Uma denúncia encaminhada por uma moradora de Caicó
levanta questionamentos sobre a atuação de uma equipe do Samu RN durante o
atendimento e transporte de um adolescente vítima de traumatismo
cranioencefálico (TCE).
Segundo o relato, o Samu teria negado o atendimento
adequado solicitado para o caso. A denunciante afirma que, apesar de
recomendações médicas que indicariam a necessidade de transporte em uma Unidade
de Suporte Avançado (USA), o paciente não recebeu o suporte especializado
esperado e precisou ser removido em uma ambulância de suporte básico,
considerada inadequado para a gravidade do quadro clínico.
De acordo com a familiar, diante da negativa do
serviço em disponibilizar uma unidade compatível com a condição do jovem, foi
necessário realizar o deslocamento em condições impróprias para um paciente com
suspeita de lesão neurológica grave, o que gerou preocupação quanto aos riscos
durante o trajeto e à ausência de acompanhamento especializado.

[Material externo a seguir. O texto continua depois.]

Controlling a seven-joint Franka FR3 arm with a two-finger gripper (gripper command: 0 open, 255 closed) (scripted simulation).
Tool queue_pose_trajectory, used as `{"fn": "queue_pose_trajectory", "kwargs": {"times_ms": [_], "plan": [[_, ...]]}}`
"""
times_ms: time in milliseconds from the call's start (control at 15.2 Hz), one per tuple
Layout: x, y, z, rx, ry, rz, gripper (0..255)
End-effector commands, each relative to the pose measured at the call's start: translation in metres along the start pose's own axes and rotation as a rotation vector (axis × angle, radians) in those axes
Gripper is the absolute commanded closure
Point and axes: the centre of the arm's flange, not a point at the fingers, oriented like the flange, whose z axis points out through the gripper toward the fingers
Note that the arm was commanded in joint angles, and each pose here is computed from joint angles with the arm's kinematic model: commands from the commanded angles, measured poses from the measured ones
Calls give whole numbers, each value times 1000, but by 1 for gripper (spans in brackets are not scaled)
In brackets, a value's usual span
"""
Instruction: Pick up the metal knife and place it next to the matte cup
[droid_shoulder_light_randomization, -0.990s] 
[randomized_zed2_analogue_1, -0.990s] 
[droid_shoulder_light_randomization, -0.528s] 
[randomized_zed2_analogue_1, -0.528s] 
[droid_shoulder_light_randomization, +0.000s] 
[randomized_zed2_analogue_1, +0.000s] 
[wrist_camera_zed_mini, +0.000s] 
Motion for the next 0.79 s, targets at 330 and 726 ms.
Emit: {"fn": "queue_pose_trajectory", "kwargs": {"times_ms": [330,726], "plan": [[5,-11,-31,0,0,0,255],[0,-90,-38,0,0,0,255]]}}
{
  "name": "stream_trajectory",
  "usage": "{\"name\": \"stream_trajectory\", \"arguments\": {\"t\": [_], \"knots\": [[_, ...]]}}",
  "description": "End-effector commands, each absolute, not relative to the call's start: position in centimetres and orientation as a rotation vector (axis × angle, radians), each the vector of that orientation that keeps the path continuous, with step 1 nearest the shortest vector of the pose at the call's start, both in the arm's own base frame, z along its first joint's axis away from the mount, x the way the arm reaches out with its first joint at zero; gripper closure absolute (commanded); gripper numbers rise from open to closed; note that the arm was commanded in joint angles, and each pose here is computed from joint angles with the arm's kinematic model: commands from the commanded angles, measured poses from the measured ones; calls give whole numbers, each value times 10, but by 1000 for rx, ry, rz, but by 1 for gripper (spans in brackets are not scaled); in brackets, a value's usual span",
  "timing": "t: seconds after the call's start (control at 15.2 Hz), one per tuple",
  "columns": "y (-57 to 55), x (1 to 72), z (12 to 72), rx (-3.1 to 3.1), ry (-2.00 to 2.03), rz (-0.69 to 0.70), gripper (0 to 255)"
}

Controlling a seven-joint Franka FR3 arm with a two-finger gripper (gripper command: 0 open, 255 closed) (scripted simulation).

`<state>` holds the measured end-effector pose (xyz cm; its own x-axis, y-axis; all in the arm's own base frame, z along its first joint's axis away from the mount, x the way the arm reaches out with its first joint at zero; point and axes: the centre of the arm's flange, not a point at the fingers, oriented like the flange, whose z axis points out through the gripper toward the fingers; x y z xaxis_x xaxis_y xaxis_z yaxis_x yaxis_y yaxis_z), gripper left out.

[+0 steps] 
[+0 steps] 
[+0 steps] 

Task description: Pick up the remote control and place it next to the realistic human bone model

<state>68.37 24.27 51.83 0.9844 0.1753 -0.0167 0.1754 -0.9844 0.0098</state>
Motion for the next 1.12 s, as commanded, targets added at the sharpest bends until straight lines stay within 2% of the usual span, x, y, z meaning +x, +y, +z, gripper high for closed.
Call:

A denunciante também questiona a condução técnica
adotada pela equipe responsável pelo atendimento, apontando o que considera
falhas na avaliação do caso e no cumprimento dos protocolos assistenciais
recomendados.
O episódio ocorre em meio a discussões que
acompanham, desde o início do processo licitatório relacionado ao serviço, a
capacidade técnica da empresa declarada vencedora. Conforme documentos e
questionamentos apresentados durante a tramitação da licitação, já haviam sido
levantadas dúvidas sobre o atendimento aos requisitos de qualificação técnica
específica exigidos pelo edital para a execução de serviços considerados de
maior complexidade.
Críticos do processo sustentam que os
questionamentos foram apresentados ainda na fase de análise das propostas,
alertando para uma suposta incompatibilidade entre a experiência comprovada
pela empresa e as exigências técnicas previstas no certame. Apesar disso, a
empresa acabou sendo declarada vencedora.
Diante da nova denúncia envolvendo o atendimento ao
adolescente, incluindo a alegada negativa de atendimento adequado pelo Samu e a
necessidade de transporte em veículo considerado inapropriado para o quadro
clínico, os questionamentos voltam à tona e reforçam os pedidos por
esclarecimentos sobre a estrutura operacional, a qualificação técnica e a
observância dos protocolos de atendimento adotados no serviço.